That governance gap between what AI agents can access and what internet security teams can actually monitor is where the attack surface is growing.
Mobile APIs are usually built on the assumption that the entity making requests is a human using your app. Authentication logic, rate limiting, and session monitoring, all of it is designed around that mental model. However, AI agents break that assumption.
Agents bypass the UI layer entirely. They interface directly with APIs, operating outside the behavioral parameters that human users create. That means they don't generate the session data, navigation patterns, or interaction signals that analytics tools use to establish normal. Their traffic looks legitimate at the API level. It often doesn’t appear in the logs that security teams actually monitor.
And the problem is quickly compounding. Non-human identities — service accounts, API keys, automation tools, AI agents — now outnumber human users by as much as 50 to 1, yet most operate outside any governance lifecycle. No clear owner. No expiration date. No monitoring. The identities driving the most API activity are the ones with the least visibility attached to them.

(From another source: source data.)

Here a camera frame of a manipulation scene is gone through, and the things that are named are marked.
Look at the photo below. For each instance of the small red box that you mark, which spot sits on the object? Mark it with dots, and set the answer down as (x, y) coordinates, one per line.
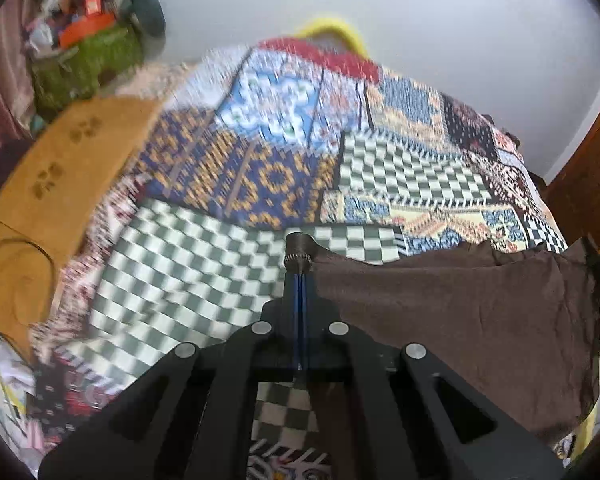
(93, 2)

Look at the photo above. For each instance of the yellow paw print blanket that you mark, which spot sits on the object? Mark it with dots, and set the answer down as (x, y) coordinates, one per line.
(65, 170)

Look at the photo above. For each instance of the grey-green plush toy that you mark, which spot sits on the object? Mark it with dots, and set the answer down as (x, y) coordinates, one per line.
(142, 2)

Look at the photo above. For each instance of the yellow foam tube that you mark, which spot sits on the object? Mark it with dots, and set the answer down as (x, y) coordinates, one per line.
(330, 24)

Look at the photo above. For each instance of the striped pink curtain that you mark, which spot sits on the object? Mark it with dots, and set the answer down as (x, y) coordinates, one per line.
(0, 60)

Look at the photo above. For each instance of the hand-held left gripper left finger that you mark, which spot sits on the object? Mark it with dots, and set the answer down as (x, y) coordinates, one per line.
(275, 345)

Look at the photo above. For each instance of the green printed storage bin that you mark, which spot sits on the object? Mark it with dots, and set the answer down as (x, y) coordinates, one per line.
(87, 65)

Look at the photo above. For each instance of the patchwork quilt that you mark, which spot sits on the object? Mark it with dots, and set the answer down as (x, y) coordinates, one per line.
(260, 180)

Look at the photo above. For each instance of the brown wooden door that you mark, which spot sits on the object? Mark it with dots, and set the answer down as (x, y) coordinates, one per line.
(585, 175)

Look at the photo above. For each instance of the brown garment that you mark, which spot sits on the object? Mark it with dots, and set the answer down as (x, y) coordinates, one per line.
(455, 310)

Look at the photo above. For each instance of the white printed cloth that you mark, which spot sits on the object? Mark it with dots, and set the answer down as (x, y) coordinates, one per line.
(2, 385)

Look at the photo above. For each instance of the orange box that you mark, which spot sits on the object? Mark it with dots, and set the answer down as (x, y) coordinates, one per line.
(87, 27)

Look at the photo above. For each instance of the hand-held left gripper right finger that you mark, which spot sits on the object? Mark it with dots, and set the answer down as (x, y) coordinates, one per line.
(330, 350)

Moltbot put a face on the threat. Palo Alto Networks identified prompt injection attacks hidden inside ordinary content, instructions that quietly directed agents to leak private data or build delayed-execution payloads from inputs that looked harmless on arrival. No alerts, no anomalies, just an agent doing exactly what it was told.
How Developers Are Inadvertently Opening the Door
AI agents are hitting production before security teams know they exist. Shadow AI adoption and the rapid, often unvetted integration of open source MCP (Model Context Protocol) servers into development workflows mean deployment is outpacing oversight by a wide margin.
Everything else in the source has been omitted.